# Dataset entries
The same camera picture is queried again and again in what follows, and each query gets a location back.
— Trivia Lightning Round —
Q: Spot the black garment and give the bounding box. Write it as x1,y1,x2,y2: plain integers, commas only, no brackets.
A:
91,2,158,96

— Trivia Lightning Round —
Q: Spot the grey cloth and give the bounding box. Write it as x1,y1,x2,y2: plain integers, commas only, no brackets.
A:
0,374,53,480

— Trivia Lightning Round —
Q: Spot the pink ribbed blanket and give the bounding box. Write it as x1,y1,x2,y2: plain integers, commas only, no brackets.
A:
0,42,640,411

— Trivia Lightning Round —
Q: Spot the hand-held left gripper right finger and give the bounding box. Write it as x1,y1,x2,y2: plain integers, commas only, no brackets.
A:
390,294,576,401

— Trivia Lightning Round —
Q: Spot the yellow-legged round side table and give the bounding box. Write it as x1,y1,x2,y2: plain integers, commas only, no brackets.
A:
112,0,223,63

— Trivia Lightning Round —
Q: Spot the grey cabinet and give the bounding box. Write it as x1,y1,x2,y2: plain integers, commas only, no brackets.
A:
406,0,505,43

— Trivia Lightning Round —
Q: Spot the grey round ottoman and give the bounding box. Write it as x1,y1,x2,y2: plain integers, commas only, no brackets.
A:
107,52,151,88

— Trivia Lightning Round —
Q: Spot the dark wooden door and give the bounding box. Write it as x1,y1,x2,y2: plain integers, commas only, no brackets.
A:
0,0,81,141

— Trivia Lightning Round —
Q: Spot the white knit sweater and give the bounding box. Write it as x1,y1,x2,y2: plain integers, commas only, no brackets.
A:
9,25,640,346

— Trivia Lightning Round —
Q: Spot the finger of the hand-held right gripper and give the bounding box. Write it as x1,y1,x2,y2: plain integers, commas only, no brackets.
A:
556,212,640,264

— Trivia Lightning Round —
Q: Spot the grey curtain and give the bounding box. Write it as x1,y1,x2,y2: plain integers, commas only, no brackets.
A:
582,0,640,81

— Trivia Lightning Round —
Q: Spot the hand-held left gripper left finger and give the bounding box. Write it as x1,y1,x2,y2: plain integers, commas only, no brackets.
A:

# Exercise instructions
The answer must be every line of the records above that holds the word "left".

# Your solution
Q: Spot the hand-held left gripper right finger and give the bounding box. Write it as x1,y1,x2,y2: plain integers, commas only, no brackets.
Q: Spot the hand-held left gripper left finger and give the bounding box. Write it as x1,y1,x2,y2: plain integers, commas only, no brackets.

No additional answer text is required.